April 24, 2024

Bank Bondholders to Be Paid While Irish Public Howls

The payment is part of Ireland’s effort to shore up Anglo Irish, a state-owned bank now known as the Irish Resolution Bank Corporation, in a rescue that ultimately could top 47 billion euros, or $61 billion.

The European Central Bank put Ireland on notice last week that defaulting on payments to the bondholders could lead to dire financial consequences, the equivalent of a financial “bomb” in the Irish economy, according to Ireland’s transport minister, Leo Varadkar, who made the comments over the weekend on an Irish television program.

But that has not quelled a public debate about whether taxpayers should pay bondholders who bet on investments in a bank that was bailed out and nationalized in 2009 after the collapse of the Irish real estate market. In general, unsecured bondholders reap a higher return because the bonds are not guaranteed and therefore carry a higher risk.

The critics — among them labor unions, opposition parties and a newly formed coalition of social justice groups — are incensed that the corporation is about to pay out more than 1.25 billion euros on Wednesday and then a promissory note payment of 3.1 billion euros in March.

“We think it is irrational and indefensible,” said Mary Lou McDonald, a deputy leader of Sinn Fein, the left-of-center political party. “We take the view that those who take a gamble take a loss when their investments go south.”

“Right now there is a simmering rage that is still mainly below the radar,” she added.

Repayment is a divisive issue because Irish taxpayers face years of austerity to pay for the bailout of Anglo Irish and other Irish banks. Measures include budget cuts like the elimination of hundreds of nursing home beds, teacher layoffs and the closing of rural post offices and police stations.

Ireland’s current government rose to power with pledges to impose losses on bondholders in Irish banks, but it changed course under pressure from the European Central Bank to pay off the bonds.

During a news conference last week, an Irish television journalist repeatedly pressed a representative of the central bank, Klaus Masuch, for a clear explanation of the payout. He answered that it would ensure confidence in the banking sector.

The Irish government also fears that a default could raise borrowing costs for other state-controlled banks and power companies, pushing up mortgage and utility bills.

The identities of the senior bondholders have never been officially disclosed, though critics and some politicians have tried to pry out the information.

Before the crash, bank bonds were often bought by pension funds and insurance companies as a reliable way to earn interest. But after Anglo Irish was nationalized, many of the more conservative bondholders sold their securities on secondary markets at steeply discounted rates.

The corporation says it does not know who the bondholders are. It is making the payment through a clearing system using a bank, which in turn pays the bondholders.
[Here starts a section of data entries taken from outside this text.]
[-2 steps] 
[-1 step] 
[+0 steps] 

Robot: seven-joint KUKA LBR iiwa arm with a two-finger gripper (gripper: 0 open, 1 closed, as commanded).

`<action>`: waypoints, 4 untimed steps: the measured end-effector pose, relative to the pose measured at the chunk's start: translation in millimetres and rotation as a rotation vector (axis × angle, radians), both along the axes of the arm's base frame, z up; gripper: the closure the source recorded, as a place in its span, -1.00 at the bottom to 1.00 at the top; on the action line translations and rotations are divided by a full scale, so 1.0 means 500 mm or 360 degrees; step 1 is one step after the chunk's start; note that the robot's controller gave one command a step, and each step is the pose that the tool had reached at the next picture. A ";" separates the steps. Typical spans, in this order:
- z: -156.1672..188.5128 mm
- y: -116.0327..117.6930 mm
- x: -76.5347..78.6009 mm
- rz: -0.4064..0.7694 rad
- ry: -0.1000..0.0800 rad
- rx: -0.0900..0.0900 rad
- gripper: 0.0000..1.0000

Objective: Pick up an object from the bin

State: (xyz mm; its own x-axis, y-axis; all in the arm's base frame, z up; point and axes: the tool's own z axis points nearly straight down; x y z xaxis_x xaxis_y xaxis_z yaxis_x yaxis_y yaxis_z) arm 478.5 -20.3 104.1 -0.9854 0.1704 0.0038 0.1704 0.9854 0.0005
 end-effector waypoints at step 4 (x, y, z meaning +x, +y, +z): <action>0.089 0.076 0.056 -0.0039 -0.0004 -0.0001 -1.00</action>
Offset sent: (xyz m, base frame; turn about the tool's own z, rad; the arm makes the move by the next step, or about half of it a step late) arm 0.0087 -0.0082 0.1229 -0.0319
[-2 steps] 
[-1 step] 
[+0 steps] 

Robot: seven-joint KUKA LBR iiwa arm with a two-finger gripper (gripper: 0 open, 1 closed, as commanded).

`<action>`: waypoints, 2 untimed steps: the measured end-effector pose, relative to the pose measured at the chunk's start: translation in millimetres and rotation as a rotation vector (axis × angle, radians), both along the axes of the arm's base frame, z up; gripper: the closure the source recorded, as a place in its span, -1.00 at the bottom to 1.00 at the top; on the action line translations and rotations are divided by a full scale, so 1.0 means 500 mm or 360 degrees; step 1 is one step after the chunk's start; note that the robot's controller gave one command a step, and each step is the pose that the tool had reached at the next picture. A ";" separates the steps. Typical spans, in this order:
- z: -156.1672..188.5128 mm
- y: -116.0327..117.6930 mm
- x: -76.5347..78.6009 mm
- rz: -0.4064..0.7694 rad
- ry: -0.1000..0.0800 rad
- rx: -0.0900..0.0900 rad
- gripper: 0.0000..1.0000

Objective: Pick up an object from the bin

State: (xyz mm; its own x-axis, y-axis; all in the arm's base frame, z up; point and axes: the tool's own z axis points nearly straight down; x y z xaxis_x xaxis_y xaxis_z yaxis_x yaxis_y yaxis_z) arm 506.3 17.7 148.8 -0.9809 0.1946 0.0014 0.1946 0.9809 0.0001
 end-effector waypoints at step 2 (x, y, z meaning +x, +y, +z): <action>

“Such securities are free tradable,” the corporation said Monday, noting that “an issuer does not have access to the records of the clearinghouse.”

A year ago, David Norris, an independent member of the Irish Senate, used parliamentary privilege to read aloud the names of bondholders, including several London financial institutions, before he was ruled out of order. He had drawn his information from Paul Staines, a former bond trader who writes a blog from London under the name Guido Fawkes. Mr. Staines posted a list of bondholder names on his blog, although he did not disclose his source.

“My sense is that the holders of these type of bonds are completely different now, with a much greater sense of risk,” Mr. Staines said.

Bondholders and investment banks are reluctant to talk about Ireland’s repayment. The Institute of International Finance, the leading global banking lobby group, declined Monday to comment on the issue. The group is representing bondholders in negotiations in Greece for write-downs of its bonds.